Acta has yet to find a simple solution.
"I wish I had it," Acta said.
None of this is to say Diamond is a slouch. The 25-year-old lefty has enjoyed a strong run so far for the Twins, posting a 4-1 record to go along with a 1.86 ERA.
That said, Diamond had to like his chances going into Sunday's meeting with the Major League's last-ranked offense against left-handers.
Prior to Sunday's defeat, which sent Cleveland (28-25) to its third series loss in a row, the Indians ranked last in the big leagues against left-handers in average (.212) and last in the American League in OPS (.630). That output came in an AL-leading 613 at-bats against southpaws.
It is easy to point to the Tribe's left-handed-leaning lineup, which can feature seven pure lefties and two switch hitters on days a right-hander is on the mound. Acta was quick to note that Cleveland's right-handed batters have not been picking up the slack.
"We do have a lot of lefties in our lineup," Acta said. "The majority of them are better hitters against right-handers. The numbers are there. But the issue is not only that. The issue is, when we try to sneak some of those right-handed bats in there that are supposed to help us out, they're not hitting them either.
"That's the main thing. It's not like the guys that we're putting in for the left-handers are crushing them. They're giving us a hard time. So our job has to be, beat the righties then."
In the finale of the three-game set against the Twins (20-33), the Indians had right-handed hitters Asdrubal Cabrera (switch hitter), Jose Lopez, Shelley Duncan, Matt LaPorta, Aaron Cunningham and Lou Marson in the lineup. Cabrera (.339 average) has done well, and LaPorta has not been up with the team long enough to judge him one way or another.
The hope is that LaPorta, who hit .333 against lefties at Triple-A Columbus before being promoted to Cleveland on Sunday, can help correct the issue.
As for the others, Lopez leads the way with a .267 average against southpaws, with Duncan (.245), Marson (.235) and Cunningham (.172) following.
Against Diamond, the Indians' right-handed bats combined to go 4-for-17. The Tribe plated a pair of unearned runs in the fourth inning, when Lopez contributed an RBI sacrifice fly and Duncan chipped in a run-scoring single. Marson added an RBI double off Diamond in the lefty's seventh and final frame.
"I've done a pretty good job of going inside to right-handers," said Diamond, who scattered seven hits and walked none. "I caught a couple of them off-guard today just because of it. I think working both sides of the plate has really helped. I'd rather attack a guy and give up a base hit than walk him."
Between Diamond's effort, and Minnesota's work against Masterson, the Twins were able to send Cleveland to a second straight loss. The Twins scored single runs in the first, third and fourth innings off Masterson (2-5), who took the loss after giving up seven hits in six innings. Two of the three walks issued by Masterson led to runs.

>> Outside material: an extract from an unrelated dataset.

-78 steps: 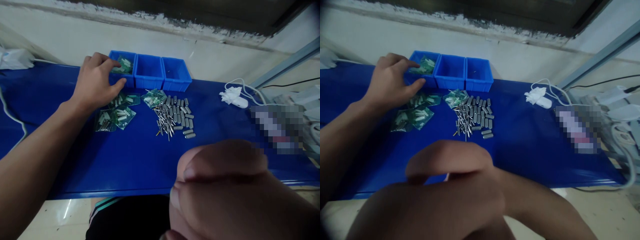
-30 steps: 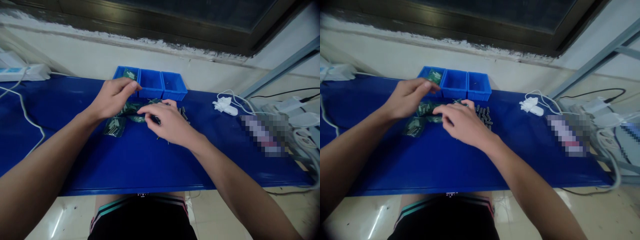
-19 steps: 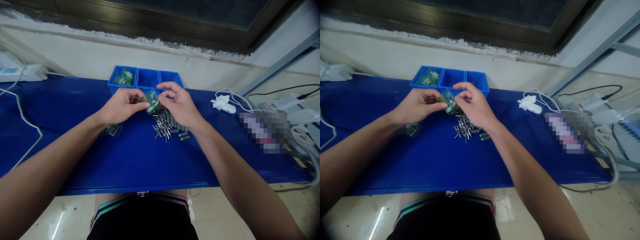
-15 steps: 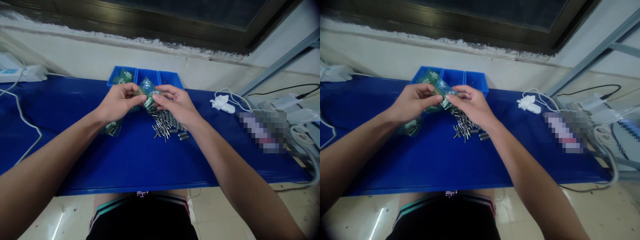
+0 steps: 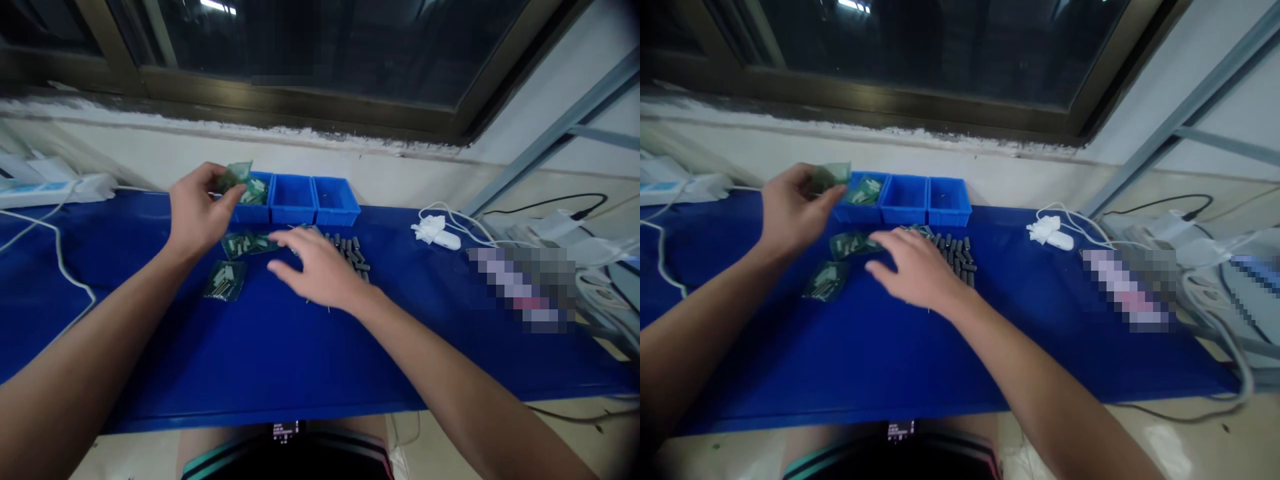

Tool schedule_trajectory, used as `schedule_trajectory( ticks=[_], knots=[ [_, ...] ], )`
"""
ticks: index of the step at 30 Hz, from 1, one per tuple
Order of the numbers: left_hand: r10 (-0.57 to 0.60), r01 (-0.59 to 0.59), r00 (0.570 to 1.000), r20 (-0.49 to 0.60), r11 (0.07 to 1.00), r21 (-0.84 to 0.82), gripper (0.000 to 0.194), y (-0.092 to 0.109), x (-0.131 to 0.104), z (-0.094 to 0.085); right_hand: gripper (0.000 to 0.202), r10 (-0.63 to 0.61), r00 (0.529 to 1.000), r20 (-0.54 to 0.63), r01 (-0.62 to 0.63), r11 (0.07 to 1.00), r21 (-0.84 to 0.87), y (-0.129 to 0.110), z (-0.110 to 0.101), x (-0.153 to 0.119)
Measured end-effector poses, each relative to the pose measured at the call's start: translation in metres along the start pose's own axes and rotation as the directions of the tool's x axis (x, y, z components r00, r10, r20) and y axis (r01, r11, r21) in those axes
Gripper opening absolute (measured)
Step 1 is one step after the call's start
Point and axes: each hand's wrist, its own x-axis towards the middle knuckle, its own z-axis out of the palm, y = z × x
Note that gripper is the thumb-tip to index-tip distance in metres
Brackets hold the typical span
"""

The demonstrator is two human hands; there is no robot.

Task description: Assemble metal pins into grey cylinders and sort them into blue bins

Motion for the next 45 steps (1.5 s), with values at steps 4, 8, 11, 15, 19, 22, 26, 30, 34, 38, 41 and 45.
schedule_trajectory(
  ticks=[4,8,11,15,19,22,26,30,34,38,41,45],
  knots=[
    [0.140,-0.152,0.988,0.061,0.936,0.318,0.033,-0.021,0.002,0.005,0.065,-0.112,0.938,0.328,0.175,0.970,-0.170,-0.018,0.013,-0.002],
    [0.103,-0.276,0.926,0.363,0.842,0.464,0.050,-0.022,-0.007,0.015,0.071,-0.045,0.925,0.378,0.139,0.964,-0.226,-0.021,0.018,-0.001],
    [0.103,-0.300,0.915,0.390,0.821,0.486,0.058,-0.017,-0.012,0.019,0.061,0.001,0.956,0.295,0.091,0.951,-0.296,-0.020,0.015,-0.002],
    [0.130,-0.342,0.896,0.424,0.812,0.474,0.053,-0.014,-0.013,0.018,0.046,-0.104,0.965,0.239,0.180,0.928,-0.325,-0.021,0.010,-0.006],
    [0.210,-0.338,0.925,0.317,0.835,0.434,0.050,-0.007,-0.012,0.012,0.037,-0.130,0.975,0.180,0.185,0.922,-0.339,-0.021,0.010,-0.009],
    [0.252,-0.333,0.934,0.255,0.872,0.359,0.045,0.000,-0.012,0.005,0.031,-0.140,0.974,0.176,0.191,0.927,-0.322,-0.020,0.010,-0.008],
    [0.255,-0.308,0.939,0.229,0.922,0.236,0.041,0.007,-0.013,-0.003,0.028,-0.145,0.967,0.210,0.203,0.936,-0.287,-0.021,0.006,-0.007],
    [0.219,-0.255,0.954,0.203,0.951,0.173,0.038,0.008,-0.014,-0.007,0.032,-0.158,0.952,0.261,0.234,0.927,-0.292,-0.025,0.004,-0.010],
    [0.195,-0.230,0.959,0.205,0.960,0.160,0.037,0.007,-0.013,-0.006,0.038,-0.140,0.955,0.263,0.223,0.922,-0.317,-0.029,0.005,-0.015],
    [0.163,-0.200,0.961,0.222,0.968,0.153,0.037,0.006,-0.013,-0.003,0.035,-0.162,0.947,0.279,0.245,0.923,-0.298,-0.029,0.005,-0.015],
    [0.132,-0.168,0.964,0.231,0.975,0.145,0.037,0.004,-0.014,-0.002,0.035,-0.204,0.938,0.279,0.287,0.911,-0.297,-0.028,0.004,-0.015],
    [0.106,-0.138,0.962,0.252,0.984,0.113,0.035,0.002,-0.018,0.001,0.037,-0.208,0.933,0.295,0.299,0.903,-0.309,-0.027,0.002,-0.017]
  ],
)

Minnesota's offense benefited from five infield hits, including three bunts. Masterson took a line drive off his back, had a shattered strip of a bat fly his way and watched the Twins turn consecutive bunt singles in the fourth into a run.
"A lot of balls in the infield and they laid down some nice bunts," Masterson said. "I don't think anybody could really get to those. They tried to hit me with some balls. They tried to get me with a bat.
"You look up and you think maybe a run or two, but then they got three of those runs in there. It's a hair disappointing, but we kept it close. Our guys were battling."
The Twins added a pair of runs off lefty Nick Hagadone in the seventh inning and another off right-hander Jeremy Accardo in the eighth. The 6-3 advantage proved sufficient in sealing another Cleveland loss against a left-hander.
The players inside the Indians clubhouse are hard-pressed to explain what is going on.
"I don't know. It might all just be coincidence," Duncan said with a shrug. "We don't really all come together on the same day. I don't know. It's a mystery."